Action item = Could you set down the full listing, unchanged?

━━━━━ Given material ━━━━━

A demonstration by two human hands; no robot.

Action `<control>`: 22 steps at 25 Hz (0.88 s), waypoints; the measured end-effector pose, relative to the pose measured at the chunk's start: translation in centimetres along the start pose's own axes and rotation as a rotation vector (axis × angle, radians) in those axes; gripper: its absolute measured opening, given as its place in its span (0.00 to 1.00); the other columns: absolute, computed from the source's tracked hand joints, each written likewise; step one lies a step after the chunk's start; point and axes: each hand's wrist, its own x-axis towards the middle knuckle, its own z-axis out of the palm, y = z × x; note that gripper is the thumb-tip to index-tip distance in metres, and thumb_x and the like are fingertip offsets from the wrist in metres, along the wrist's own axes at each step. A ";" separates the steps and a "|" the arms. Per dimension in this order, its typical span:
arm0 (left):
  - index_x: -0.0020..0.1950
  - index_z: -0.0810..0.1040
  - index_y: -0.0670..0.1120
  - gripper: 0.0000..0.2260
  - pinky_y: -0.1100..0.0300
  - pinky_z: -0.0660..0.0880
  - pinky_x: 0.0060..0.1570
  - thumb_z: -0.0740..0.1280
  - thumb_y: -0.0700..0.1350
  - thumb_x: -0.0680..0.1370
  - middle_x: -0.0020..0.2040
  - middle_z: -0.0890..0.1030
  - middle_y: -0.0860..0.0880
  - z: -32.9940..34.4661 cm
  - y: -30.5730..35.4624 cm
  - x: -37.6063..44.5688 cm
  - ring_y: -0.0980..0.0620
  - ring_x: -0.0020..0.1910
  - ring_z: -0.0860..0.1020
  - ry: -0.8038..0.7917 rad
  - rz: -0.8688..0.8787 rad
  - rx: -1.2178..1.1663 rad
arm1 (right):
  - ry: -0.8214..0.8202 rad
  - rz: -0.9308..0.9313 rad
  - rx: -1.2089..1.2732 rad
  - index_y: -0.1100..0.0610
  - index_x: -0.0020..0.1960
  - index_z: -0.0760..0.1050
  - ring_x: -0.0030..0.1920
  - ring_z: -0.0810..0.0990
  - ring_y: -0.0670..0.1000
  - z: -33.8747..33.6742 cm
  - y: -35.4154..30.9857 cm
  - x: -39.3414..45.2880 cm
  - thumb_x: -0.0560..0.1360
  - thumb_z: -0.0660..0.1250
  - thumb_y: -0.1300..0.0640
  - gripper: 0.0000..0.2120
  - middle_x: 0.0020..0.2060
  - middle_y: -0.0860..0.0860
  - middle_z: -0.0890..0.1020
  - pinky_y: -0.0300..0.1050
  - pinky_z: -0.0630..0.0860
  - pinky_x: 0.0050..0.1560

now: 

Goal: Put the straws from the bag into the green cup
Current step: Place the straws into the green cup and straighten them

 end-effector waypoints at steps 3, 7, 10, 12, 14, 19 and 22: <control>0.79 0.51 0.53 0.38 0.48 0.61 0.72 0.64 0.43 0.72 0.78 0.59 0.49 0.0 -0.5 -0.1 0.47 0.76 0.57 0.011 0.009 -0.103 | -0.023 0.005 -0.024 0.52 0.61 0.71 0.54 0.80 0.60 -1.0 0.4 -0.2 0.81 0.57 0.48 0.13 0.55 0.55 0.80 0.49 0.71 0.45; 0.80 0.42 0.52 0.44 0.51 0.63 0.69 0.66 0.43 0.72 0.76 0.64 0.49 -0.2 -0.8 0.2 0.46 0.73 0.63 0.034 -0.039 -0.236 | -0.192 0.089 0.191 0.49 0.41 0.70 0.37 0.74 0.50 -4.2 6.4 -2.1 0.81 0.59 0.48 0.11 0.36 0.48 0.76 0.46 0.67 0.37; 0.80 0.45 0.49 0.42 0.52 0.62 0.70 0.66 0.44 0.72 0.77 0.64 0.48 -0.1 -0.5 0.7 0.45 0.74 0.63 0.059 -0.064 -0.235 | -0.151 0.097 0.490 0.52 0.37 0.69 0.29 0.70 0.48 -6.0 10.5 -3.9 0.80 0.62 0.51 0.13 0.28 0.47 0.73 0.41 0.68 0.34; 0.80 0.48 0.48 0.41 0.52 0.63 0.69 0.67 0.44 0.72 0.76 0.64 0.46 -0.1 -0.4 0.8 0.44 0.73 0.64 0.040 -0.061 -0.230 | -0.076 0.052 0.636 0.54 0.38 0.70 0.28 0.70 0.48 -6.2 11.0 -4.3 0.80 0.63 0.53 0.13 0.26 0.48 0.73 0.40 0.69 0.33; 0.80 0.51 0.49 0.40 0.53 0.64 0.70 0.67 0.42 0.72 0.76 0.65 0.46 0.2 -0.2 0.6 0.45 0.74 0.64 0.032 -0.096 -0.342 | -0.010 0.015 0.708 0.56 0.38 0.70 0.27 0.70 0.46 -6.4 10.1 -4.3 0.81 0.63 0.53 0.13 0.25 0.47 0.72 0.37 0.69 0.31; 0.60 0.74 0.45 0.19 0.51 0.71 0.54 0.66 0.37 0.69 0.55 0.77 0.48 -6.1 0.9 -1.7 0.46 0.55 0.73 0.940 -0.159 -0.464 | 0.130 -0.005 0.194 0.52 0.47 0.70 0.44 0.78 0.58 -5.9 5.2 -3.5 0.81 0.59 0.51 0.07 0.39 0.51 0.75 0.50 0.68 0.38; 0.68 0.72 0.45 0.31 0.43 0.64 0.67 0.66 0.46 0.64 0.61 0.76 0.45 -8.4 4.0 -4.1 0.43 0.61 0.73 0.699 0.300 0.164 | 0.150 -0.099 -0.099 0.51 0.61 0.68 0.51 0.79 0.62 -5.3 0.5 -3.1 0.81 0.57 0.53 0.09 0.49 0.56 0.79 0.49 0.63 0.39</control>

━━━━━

Result =
A demonstration by two human hands; no robot.

Action `<control>`: 22 steps at 25 Hz (0.88 s), waypoints; the measured end-effector pose, relative to the pose measured at the chunk's start: translation in centimetres along the start pose's own axes and rotation as a rotation vector (axis × angle, radians) in those axes; gripper: its absolute measured opening, given as its place in its span (0.00 to 1.00); the other columns: absolute, computed from the source's tracked hand joints, each written likewise; step one lies a step after the chunk's start; point and axes: each hand's wrist, its own x-axis towards the middle knuckle, its own z-axis out of the palm, y = z × x; note that gripper is the thumb-tip to index-tip distance in metres, and thumb_x and the like are fingertip offsets from the wrist in metres, along the wrist's own axes at each step. A ";" separates the steps and a "|" the arms. Per dimension in this order, its typical span:
arm0 (left):
  - index_x: -0.0020..0.1950
  - index_z: -0.0810..0.1040
  - index_y: -0.0670..0.1120
  - gripper: 0.0000..0.2260
  - pinky_y: -0.1100..0.0300
  - pinky_z: -0.0660..0.0880
  - pinky_x: 0.0060..0.1570
  - thumb_z: -0.0740..0.1280
  - thumb_y: -0.0700..0.1350
  - thumb_x: -0.0680..0.1370
  - middle_x: -0.0020..0.2040
  - middle_z: -0.0890..0.1030
  - middle_y: -0.0860..0.0880
  - z: -32.9940..34.4661 cm
  - y: -30.5730..35.4624 cm
  - x: -37.6063..44.5688 cm
  - ring_y: -0.0980..0.0620
  - ring_x: -0.0020..0.1910
  - ring_z: -0.0860..0.1020
  - ry: -0.8038..0.7917 rad
  - rz: -0.8688..0.8787 rad
  - rx: -1.2178..1.1663 rad
arm1 (right):
  - ry: -0.8214..0.8202 rad
  - rz: -0.9308..0.9313 rad
  - rx: -1.2089..1.2732 rad
  - index_y: -0.1100..0.0610
  - index_x: -0.0020..0.1960
  - index_z: -0.0760..0.1050
  - ring_x: -0.0030..0.1920
  - ring_z: -0.0810..0.0990
  - ring_y: -0.0670..0.1000
  - z: -33.8747..33.6742 cm
  - y: -35.4154..30.9857 cm
  - x: -39.3414..45.2880 cm
  - thumb_x: -0.0560..0.1360
  - thumb_z: -0.0660..0.1250
  - thumb_y: -0.1300..0.0640
  - gripper: 0.0000..0.2120
  - middle_x: 0.0020..0.2060
  - middle_y: -0.0860..0.0860
  - middle_z: -0.0890..0.1020
  - pinky_y: -0.0300..0.1050
  - pinky_z: -0.0630..0.0860
  - pinky_x: 0.0050..0.1560

now: 

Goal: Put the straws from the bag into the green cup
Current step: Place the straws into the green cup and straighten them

 end-effector waypoints at steps 3, 7, 10, 12, 14, 19 and 22: <control>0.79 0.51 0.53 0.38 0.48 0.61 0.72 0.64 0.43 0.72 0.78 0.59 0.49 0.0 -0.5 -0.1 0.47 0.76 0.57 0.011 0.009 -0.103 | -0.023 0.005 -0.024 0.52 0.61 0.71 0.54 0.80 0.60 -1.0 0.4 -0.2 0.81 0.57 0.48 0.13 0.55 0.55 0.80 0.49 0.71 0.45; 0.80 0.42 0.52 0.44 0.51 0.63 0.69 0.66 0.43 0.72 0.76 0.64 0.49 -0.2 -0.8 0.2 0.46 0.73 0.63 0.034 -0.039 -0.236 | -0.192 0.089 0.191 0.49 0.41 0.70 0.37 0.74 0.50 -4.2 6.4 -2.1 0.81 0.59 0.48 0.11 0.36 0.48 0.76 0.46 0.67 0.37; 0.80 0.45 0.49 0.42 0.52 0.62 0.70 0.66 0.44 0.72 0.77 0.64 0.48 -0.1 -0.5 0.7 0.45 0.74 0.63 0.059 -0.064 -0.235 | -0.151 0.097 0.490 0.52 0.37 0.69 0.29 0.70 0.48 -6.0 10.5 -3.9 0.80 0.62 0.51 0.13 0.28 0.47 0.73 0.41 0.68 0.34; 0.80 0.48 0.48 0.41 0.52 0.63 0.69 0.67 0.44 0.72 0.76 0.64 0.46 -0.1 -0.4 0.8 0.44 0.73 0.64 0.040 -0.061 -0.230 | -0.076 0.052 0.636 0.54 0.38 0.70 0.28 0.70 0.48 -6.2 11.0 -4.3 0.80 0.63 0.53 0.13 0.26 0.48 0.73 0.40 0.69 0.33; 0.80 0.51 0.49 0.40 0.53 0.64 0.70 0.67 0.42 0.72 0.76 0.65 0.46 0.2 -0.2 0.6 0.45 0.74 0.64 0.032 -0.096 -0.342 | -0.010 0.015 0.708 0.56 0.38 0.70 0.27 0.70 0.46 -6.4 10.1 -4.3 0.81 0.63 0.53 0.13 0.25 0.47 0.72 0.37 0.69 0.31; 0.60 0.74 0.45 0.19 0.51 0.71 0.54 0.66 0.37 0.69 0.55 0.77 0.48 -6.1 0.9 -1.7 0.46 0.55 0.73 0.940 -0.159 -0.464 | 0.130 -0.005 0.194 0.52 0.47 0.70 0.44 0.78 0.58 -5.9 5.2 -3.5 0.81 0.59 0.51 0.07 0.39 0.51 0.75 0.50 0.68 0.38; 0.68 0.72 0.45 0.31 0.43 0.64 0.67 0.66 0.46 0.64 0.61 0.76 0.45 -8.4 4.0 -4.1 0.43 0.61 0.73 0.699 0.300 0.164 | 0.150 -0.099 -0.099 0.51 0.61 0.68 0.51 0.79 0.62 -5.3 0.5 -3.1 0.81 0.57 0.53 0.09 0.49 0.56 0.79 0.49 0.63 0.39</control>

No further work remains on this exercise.